Add id_tokens configuration to get the JWT token from GitLab: 
stages:
  - deploy

deploy-database:
  stage: deploy
  image: alpine:latest
  id_tokens:
    GITLAB_OIDC_TOKEN:
      aud: https://gitlab.com
  variables:
    BYTEBASE_URL: https://bytebase.example.com
    WORKLOAD_IDENTITY_EMAIL: [email protected]
  before_script:
    - apk add --no-cache curl jq
  script:
    - |
      # Exchange GitLab OIDC token for Bytebase API token
      RESPONSE=$(curl -s -X POST "${BYTEBASE_URL}/v1/auth:exchangeToken" \
        -H "Content-Type: application/json" \
        -d "{\"token\": \"${GITLAB_OIDC_TOKEN}\", \"email\": \"${WORKLOAD_IDENTITY_EMAIL}\"}")

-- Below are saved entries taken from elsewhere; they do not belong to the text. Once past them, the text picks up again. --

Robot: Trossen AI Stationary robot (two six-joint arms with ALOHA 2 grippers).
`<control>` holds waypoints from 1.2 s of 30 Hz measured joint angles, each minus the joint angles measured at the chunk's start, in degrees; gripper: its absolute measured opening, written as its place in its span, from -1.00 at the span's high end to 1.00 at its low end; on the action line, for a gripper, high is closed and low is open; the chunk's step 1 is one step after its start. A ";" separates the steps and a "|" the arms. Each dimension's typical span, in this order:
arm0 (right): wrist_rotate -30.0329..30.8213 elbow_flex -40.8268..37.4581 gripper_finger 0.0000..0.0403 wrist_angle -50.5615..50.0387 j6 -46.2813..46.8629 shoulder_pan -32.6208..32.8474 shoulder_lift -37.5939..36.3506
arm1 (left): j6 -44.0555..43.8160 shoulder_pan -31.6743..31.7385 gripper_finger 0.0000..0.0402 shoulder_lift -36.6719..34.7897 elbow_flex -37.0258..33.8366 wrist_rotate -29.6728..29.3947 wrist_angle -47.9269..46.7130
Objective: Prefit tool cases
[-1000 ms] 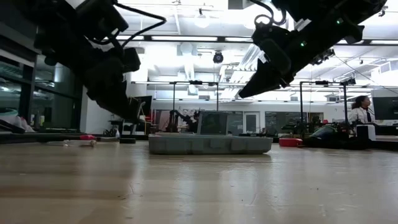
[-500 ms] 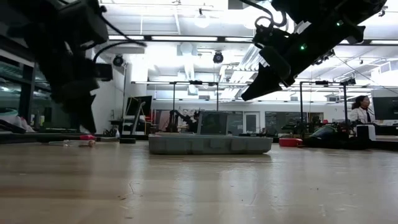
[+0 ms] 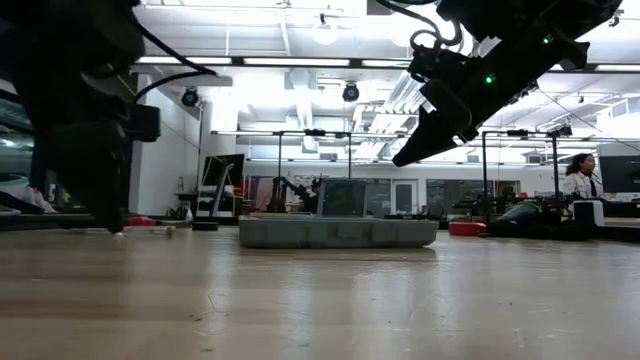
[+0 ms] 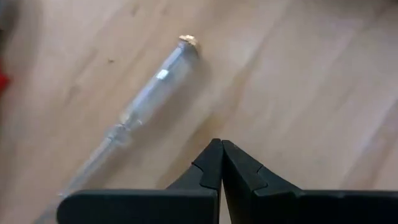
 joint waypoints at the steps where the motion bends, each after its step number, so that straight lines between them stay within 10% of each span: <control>1: 0.00 0.00 1.00 0.00 0.00 0.00 0.00 | -0.51 -0.90 1.00 -0.06 0.00 -0.89 0.23; 11: 0.08 0.00 1.00 0.00 0.03 -0.02 0.00 | -0.85 0.00 1.00 -0.15 0.46 -17.23 1.77; 36: 0.17 -0.02 1.00 -0.35 0.57 -0.02 0.00 | 4.62 6.13 1.00 -0.09 -6.88 -2.24 16.71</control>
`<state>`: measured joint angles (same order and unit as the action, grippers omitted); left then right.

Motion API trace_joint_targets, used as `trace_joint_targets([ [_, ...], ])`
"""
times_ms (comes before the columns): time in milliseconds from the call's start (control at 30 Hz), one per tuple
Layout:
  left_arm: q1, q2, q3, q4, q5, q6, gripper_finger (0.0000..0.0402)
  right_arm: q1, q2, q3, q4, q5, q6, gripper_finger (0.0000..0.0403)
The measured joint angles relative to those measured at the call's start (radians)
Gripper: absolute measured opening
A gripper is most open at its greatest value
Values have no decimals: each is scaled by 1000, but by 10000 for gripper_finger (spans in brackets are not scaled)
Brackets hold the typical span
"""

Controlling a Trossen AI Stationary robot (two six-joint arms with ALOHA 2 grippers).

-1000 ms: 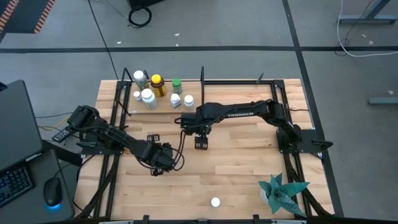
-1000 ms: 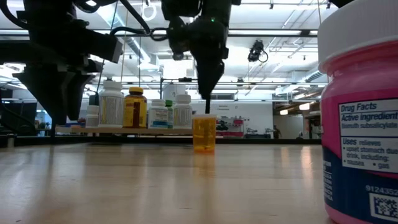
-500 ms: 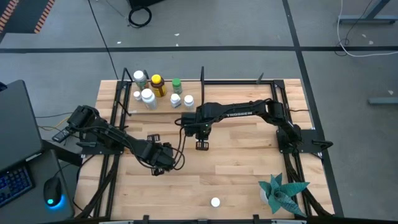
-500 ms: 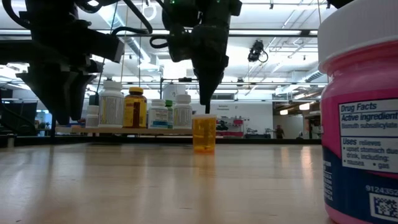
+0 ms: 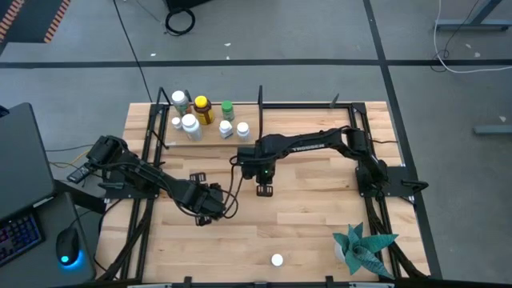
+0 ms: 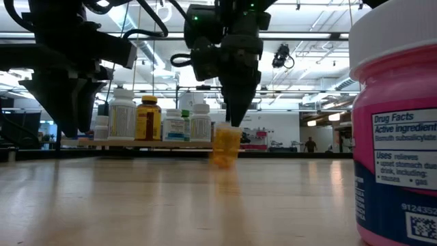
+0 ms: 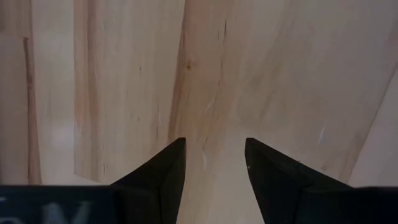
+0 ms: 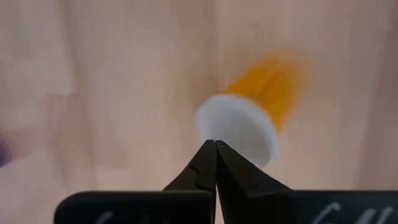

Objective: Pick and place medicine bottles onto shelf by color
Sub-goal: Put the orange pill bottle on the shelf

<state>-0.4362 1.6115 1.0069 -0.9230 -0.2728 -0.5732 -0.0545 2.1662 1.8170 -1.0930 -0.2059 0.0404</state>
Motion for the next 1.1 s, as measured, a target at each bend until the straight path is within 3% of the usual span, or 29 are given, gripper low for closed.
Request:
trace_joint_targets([
  [200,0,0,0,3,1,1,172,-3,6,9,14,25,-2,7],
  [700,0,0,0,-6,0,9,172,19,-68,79,-162,47,45,12],
  [900,-1,0,0,3,-85,63,172,104,-93,-49,-129,58,93,20],
  [1100,1,0,3,1,-129,150,172,180,-244,-363,78,56,203,21],
])
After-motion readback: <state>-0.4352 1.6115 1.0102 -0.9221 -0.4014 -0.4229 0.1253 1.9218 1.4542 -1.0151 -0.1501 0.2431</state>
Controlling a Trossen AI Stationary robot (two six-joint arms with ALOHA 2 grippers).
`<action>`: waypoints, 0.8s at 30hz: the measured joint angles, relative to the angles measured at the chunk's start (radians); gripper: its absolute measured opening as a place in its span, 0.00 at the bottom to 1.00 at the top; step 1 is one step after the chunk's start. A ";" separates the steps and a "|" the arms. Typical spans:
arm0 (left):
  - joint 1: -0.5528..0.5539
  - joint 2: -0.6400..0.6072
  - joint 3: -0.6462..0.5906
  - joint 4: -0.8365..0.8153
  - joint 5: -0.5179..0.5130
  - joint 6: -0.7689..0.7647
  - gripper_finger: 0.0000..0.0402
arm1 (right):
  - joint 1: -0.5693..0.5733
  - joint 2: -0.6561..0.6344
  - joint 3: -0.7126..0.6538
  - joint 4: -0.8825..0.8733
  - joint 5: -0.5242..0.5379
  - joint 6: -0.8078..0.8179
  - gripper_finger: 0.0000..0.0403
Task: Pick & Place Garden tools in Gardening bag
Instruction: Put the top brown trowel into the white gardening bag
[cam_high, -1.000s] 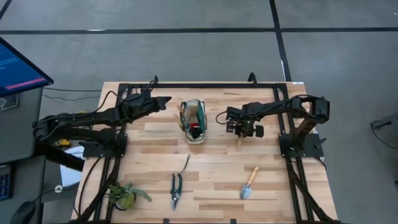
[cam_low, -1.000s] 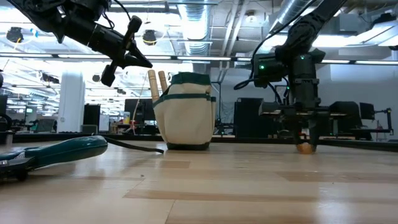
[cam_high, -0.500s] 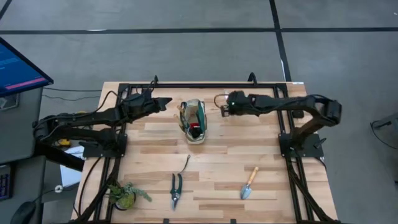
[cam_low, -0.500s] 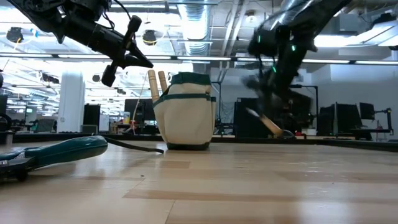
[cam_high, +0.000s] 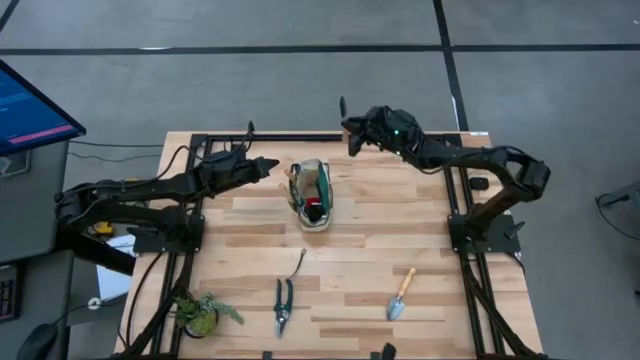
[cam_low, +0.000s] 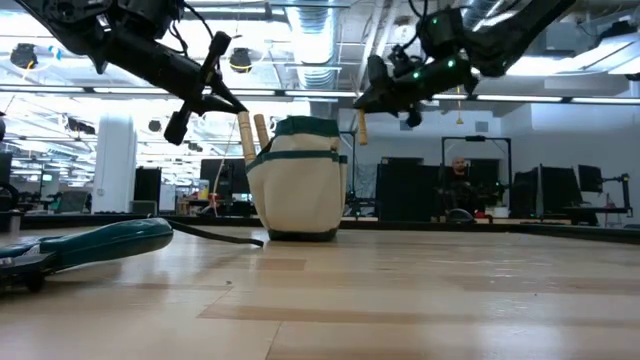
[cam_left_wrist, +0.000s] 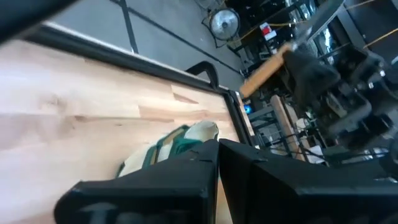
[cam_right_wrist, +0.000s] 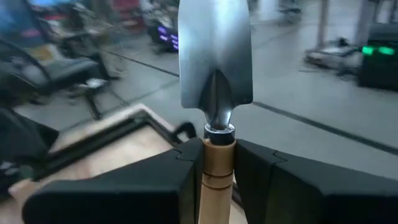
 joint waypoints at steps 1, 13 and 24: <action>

      ACCESS_TOKEN=$(echo $RESPONSE | jq -r '.accessToken')
      if [ "$ACCESS_TOKEN" = "null" ] || [ -z "$ACCESS_TOKEN" ]; then
        echo "Failed to get access token"
        echo $RESPONSE
        exit 1
      fi

      # Verify the token by calling the user info API
      USER_INFO=$(curl -s "${BYTEBASE_URL}/v1/users/me" \
        -H "Authorization: Bearer $ACCESS_TOKEN")
      echo "Authenticated as: $USER_INFO"
  rules:
    - if: $CI_COMMIT_BRANCH == "main"

Complete Example

Here’s a complete GitOps workflow that uses Workload Identity to deploy database migrations: 
# .gitlab-ci.yml
stages:
  - review
  - deploy

variables:
  BYTEBASE_URL: https://bytebase.example.com
  WORKLOAD_IDENTITY_EMAIL: [email protected]

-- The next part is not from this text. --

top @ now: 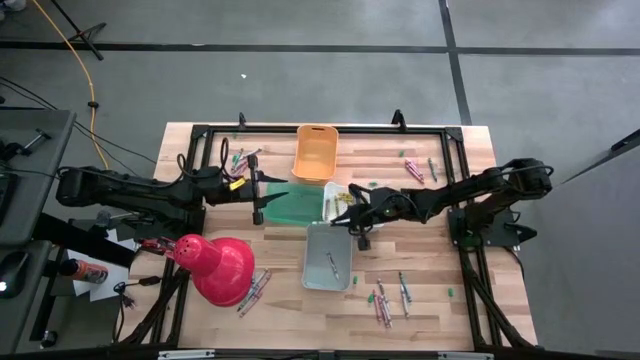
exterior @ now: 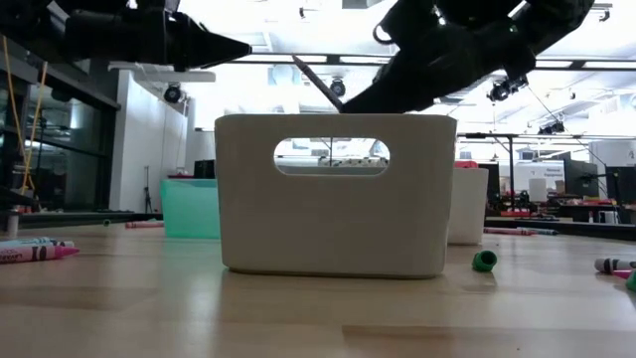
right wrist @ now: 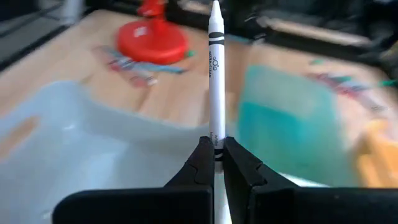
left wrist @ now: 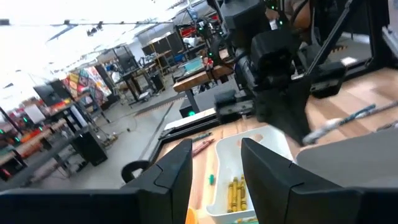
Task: Sort crayons
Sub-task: Put the white crayon into the gray bin
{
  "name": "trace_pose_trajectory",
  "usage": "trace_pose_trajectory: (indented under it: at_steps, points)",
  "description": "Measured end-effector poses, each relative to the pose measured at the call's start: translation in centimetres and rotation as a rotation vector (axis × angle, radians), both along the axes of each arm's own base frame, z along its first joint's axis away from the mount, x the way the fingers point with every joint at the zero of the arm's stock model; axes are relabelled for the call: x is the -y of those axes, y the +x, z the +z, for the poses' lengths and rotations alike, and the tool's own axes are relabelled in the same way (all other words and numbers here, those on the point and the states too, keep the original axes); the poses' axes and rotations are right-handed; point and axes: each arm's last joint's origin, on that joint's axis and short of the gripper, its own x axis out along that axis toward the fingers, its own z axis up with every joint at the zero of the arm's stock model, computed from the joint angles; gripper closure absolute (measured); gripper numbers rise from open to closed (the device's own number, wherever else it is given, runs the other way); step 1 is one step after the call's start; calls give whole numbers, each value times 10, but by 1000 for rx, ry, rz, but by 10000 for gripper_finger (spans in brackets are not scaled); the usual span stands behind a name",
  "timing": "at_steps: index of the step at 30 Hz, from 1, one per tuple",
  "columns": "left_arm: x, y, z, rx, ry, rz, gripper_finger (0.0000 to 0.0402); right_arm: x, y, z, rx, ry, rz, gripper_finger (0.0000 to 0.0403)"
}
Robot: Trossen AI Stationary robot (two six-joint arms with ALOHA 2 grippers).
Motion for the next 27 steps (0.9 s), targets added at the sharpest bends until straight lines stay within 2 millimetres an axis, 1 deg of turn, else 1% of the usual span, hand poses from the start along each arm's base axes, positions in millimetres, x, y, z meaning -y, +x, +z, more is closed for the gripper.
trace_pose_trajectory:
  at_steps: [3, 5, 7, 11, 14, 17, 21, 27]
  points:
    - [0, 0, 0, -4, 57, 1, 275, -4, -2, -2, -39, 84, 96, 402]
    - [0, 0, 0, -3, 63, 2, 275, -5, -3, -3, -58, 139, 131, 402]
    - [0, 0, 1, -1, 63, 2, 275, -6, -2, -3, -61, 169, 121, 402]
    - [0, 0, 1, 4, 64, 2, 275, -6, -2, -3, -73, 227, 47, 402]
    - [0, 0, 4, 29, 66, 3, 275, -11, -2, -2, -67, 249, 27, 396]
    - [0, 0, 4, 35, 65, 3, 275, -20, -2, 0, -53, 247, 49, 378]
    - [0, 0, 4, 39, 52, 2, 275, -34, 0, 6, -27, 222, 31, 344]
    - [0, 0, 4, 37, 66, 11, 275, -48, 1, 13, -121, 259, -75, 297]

# SQL Review on merge requests
sql-review:
  stage: review
  image: bytebase/sql-review-action:latest
  id_tokens:
    GITLAB_OIDC_TOKEN:
      aud: https://gitlab.com
  script:
    - |
      # Exchange OIDC token for Bytebase token
      export BYTEBASE_TOKEN=$(curl -s -X POST "${BYTEBASE_URL}/v1/auth:exchangeToken" \
        -H "Content-Type: application/json" \
        -d "{\"token\": \"${GITLAB_OIDC_TOKEN}\", \"email\": \"${WORKLOAD_IDENTITY_EMAIL}\"}" \
        | jq -r '.accessToken')

      # Run SQL review
      sql-review --url ${BYTEBASE_URL} --token ${BYTEBASE_TOKEN} \
        --file-pattern "migrations/**/*.sql"
  rules:
    - if: $CI_PIPELINE_SOURCE == "merge_request_event"
      changes:
        - migrations/**

# Deploy on merge to main
rollout:
  stage: deploy
  image: bytebase/bytebase-action:latest
  id_tokens:
    GITLAB_OIDC_TOKEN:
      aud: https://gitlab.com
  script:
    - |
      # Exchange OIDC token for Bytebase token
      export BYTEBASE_TOKEN=$(curl -s -X POST "${BYTEBASE_URL}/v1/auth:exchangeToken" \
        -H "Content-Type: application/json" \
        -d "{\"token\": \"${GITLAB_OIDC_TOKEN}\", \"email\": \"${WORKLOAD_IDENTITY_EMAIL}\"}" \
        | jq -r '.accessToken')

      # Create release and rollout
      bytebase-action rollout \
        --url ${BYTEBASE_URL} \
        --token ${BYTEBASE_TOKEN} \
        --file-pattern "migrations/**/*.sql" \
        --project projects/my-project \
        --targets instances/prod/databases/mydb
  rules:
    - if: $CI_COMMIT_BRANCH == "main"
      changes:
        - migrations/**
For more details on GitOps workflows, see GitOps Overview and Migration-Based Workflow.

Self-Hosted GitLab

For self-hosted GitLab instances, update the audience (aud) to match your GitLab instance URL: 
id_tokens:
  GITLAB_OIDC_TOKEN:
    aud: https://gitlab.your-company.com
When creating the Workload Identity in Bytebase, ensure the configuration matches your self-hosted GitLab instance.

Troubleshooting

Token Exchange Fails

If the token exchange returns an error:
  1. Verify the project path and branch: Check that your pipeline’s project path and branch match the configured values in Bytebase.
  2. Check the audience: Ensure the aud in your id_tokens configuration matches your GitLab instance URL (e.g., https://gitlab.com for GitLab.com).
  3. Verify OIDC is enabled: GitLab CI/CD OIDC tokens require GitLab 15.7 or later.

Permission Denied

If API calls return permission errors:
  1. Verify the Workload Identity has the GitOps Service Agent role assigned.
  2. Check that the Workload Identity is a member of the target project.

Debug Token Claims

To inspect the OIDC token claims, decode the JWT: 
script:
  - |
    echo "$GITLAB_OIDC_TOKEN" | cut -d. -f2 | base64 -d | jq .
This shows the token’s claims including sub, aud, namespace_path, project_path, and ref that Bytebase validates.